Last summer and fall, investors behaved like the economy was sliding into a deflationary abyss. The widespread fear was best captured in "credit default swaps." These rapidly growing financial derivatives enable a bondholder or bank to buy insurance against a company defaulting, or a speculator to bet on such a default. They are a favorite indicator of Fed Chairman Alan Greenspan.

A basket of such swaps traded by Morgan Stanley doubled from 1.3 percentage points in June -- before WorldCom Inc. disclosed a massive accounting fraud -- to 2.8 percentage points on Oct. 10, meaning the cost of insuring $100 of a typical blue-chip borrower's debt against default for one year shot up to $2.80 from $1.30. Traders were treating the likes of Ford Motor Co. as if they were a few steps from bankruptcy. "You had the corporate-governance issue, the geopolitical risks, the risk of deflation, coming together at one point in time," said Lisa Watkinson, head of credit derivatives research at Morgan Stanley.

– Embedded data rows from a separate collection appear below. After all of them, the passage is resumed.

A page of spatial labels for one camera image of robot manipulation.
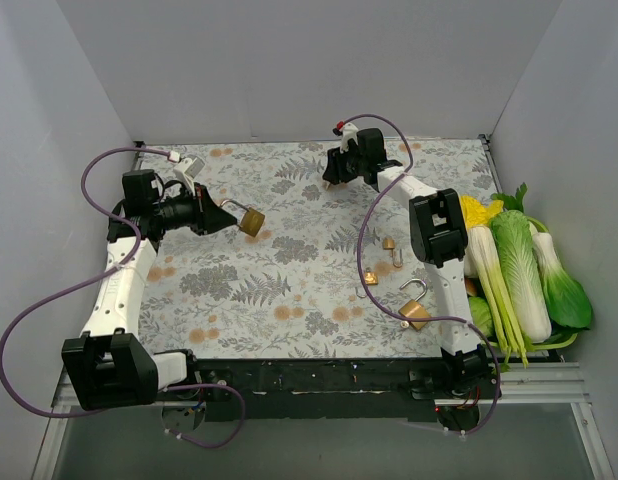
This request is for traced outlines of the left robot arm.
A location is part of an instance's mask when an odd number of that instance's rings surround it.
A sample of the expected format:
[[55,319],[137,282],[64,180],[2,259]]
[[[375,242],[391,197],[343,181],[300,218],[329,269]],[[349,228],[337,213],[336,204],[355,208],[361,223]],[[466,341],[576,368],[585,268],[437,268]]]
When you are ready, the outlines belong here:
[[64,342],[61,357],[80,406],[88,411],[148,405],[169,388],[182,400],[202,386],[189,349],[150,354],[138,339],[148,275],[161,241],[172,230],[198,236],[237,225],[192,173],[176,169],[164,182],[151,169],[124,174],[124,197],[114,207],[107,234],[110,274],[100,284],[80,335]]

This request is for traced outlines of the large brass padlock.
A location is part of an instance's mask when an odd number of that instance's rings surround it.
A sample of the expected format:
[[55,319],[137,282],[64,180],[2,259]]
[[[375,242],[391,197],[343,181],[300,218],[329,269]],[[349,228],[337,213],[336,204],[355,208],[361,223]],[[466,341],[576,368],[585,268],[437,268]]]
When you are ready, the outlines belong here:
[[242,219],[238,223],[238,228],[246,235],[255,238],[264,224],[265,215],[258,210],[243,205],[234,199],[224,199],[220,202],[221,207],[228,204],[236,206],[244,212]]
[[418,285],[420,287],[420,294],[415,298],[405,303],[399,310],[400,316],[405,317],[405,320],[410,323],[409,328],[416,331],[423,329],[431,319],[431,315],[420,303],[420,300],[427,294],[428,286],[422,279],[412,278],[404,282],[399,289],[404,290],[410,285]]

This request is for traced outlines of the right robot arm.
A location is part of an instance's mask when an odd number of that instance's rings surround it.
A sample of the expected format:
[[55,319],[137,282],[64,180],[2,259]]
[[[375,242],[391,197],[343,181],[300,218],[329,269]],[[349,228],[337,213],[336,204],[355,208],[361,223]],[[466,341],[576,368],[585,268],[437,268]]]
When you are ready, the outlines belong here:
[[427,319],[438,323],[443,389],[453,397],[464,397],[482,384],[500,394],[501,369],[488,339],[474,325],[464,285],[465,249],[468,233],[462,218],[459,195],[453,189],[431,187],[410,174],[412,153],[404,166],[388,158],[385,140],[377,128],[358,129],[352,122],[339,123],[334,131],[340,144],[327,151],[322,179],[331,186],[362,179],[377,196],[360,227],[356,246],[356,268],[367,298],[390,318],[410,324],[417,318],[388,310],[370,292],[362,265],[367,224],[381,199],[392,198],[408,213],[411,250],[424,264],[438,302],[438,314]]

The Fed's November rate cut and sweeping moves by corporations to strengthen balance sheets have significantly eased those fears. Morgan Stanley's swaps index dropped to 1.3 percentage points two weeks ago. It has since risen to 1.6 percentage points, though it hasn't risen "nearly as much as you'd expect given the [drop] in the stock market," said Ms. Watkinson.

In a speech in December, Mr. Greenspan noted the improvement in stocks, corporate-bond yields and credit-default swaps with approval. "The overall cost of business capital has clearly declined," he said.


  1. Find out more about credit default swaps from the web.  How would you price a credit default swap?

  2. How might credit default swaps figure into the decision of the Fed not to cut rates further?

  3. Who would use these swaps?

  4. How would the TRACERS Index move over the business cycle?